**Aim of the exercise**
Every line of the listing below is to be repeated exactly; the pictures stay out.

[Data — start]

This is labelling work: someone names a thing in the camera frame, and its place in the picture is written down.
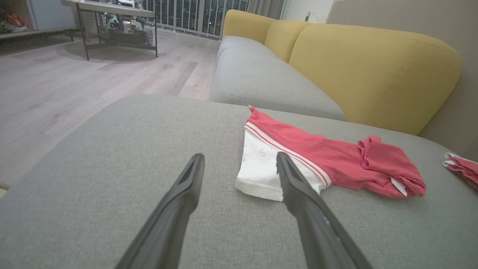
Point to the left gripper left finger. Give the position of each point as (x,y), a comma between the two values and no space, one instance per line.
(175,213)

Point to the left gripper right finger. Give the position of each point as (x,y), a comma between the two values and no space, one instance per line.
(313,224)

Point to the red and white basketball jersey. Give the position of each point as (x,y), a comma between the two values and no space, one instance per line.
(336,160)

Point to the red shorts with white stripe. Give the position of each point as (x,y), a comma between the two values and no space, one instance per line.
(465,166)

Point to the grey sofa chaise seat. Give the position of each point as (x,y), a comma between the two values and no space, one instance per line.
(112,168)

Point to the large grey sofa seat cushion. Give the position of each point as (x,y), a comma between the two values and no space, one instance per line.
(261,82)

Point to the large yellow sofa back cushion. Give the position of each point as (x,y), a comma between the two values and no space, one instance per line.
(373,74)

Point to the small grey sofa seat cushion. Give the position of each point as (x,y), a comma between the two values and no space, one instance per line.
(239,43)

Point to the medium yellow sofa back cushion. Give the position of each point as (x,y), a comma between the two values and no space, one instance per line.
(285,37)

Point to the grey wheeled machine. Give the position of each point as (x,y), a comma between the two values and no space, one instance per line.
(123,28)

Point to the dark barred window railing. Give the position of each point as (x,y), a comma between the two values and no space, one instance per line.
(194,15)

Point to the small yellow sofa back cushion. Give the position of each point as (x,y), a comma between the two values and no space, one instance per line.
(242,22)

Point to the table with black metal legs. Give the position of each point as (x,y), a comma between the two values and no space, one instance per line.
(112,9)

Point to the grey curtain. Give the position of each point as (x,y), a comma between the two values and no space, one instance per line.
(267,7)

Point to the low white shelf unit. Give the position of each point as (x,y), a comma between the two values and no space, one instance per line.
(52,15)

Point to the colourful toy pile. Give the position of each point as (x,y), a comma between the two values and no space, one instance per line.
(15,20)

[Data — finish]

**Exercise solution**
This is labelling work: someone names a thing in the camera frame, and its place in the picture is written down.
Point to the left gripper left finger. Give the position of each point as (x,y), a comma between the two values and no space, one instance per line.
(175,213)

Point to the left gripper right finger. Give the position of each point as (x,y), a comma between the two values and no space, one instance per line.
(313,224)

Point to the red and white basketball jersey. Give the position of each point as (x,y), a comma between the two values and no space, one instance per line.
(336,160)

Point to the red shorts with white stripe. Give the position of each point as (x,y), a comma between the two values and no space, one instance per line.
(465,166)

Point to the grey sofa chaise seat. Give the position of each point as (x,y), a comma between the two values and no space, one instance per line.
(112,168)

Point to the large grey sofa seat cushion. Give the position of each point as (x,y), a comma between the two values and no space, one instance per line.
(261,82)

Point to the large yellow sofa back cushion. Give the position of each point as (x,y), a comma between the two values and no space, one instance per line.
(373,74)

Point to the small grey sofa seat cushion. Give the position of each point as (x,y), a comma between the two values and no space, one instance per line.
(239,43)

Point to the medium yellow sofa back cushion. Give the position of each point as (x,y), a comma between the two values and no space, one instance per line.
(285,37)

Point to the grey wheeled machine. Give the position of each point as (x,y), a comma between the two values and no space, one instance per line.
(123,28)

Point to the dark barred window railing. Give the position of each point as (x,y), a comma between the two values and no space, one instance per line.
(194,15)

Point to the small yellow sofa back cushion. Give the position of each point as (x,y), a comma between the two values and no space, one instance per line.
(242,22)

Point to the table with black metal legs. Give the position of each point as (x,y), a comma between the two values and no space, one instance per line.
(112,9)

Point to the grey curtain. Give the position of each point as (x,y), a comma between the two values and no space, one instance per line.
(267,7)

Point to the low white shelf unit. Give the position of each point as (x,y), a comma between the two values and no space, one instance per line.
(52,15)

Point to the colourful toy pile. Give the position of each point as (x,y), a comma between the two values and no space, one instance per line.
(15,20)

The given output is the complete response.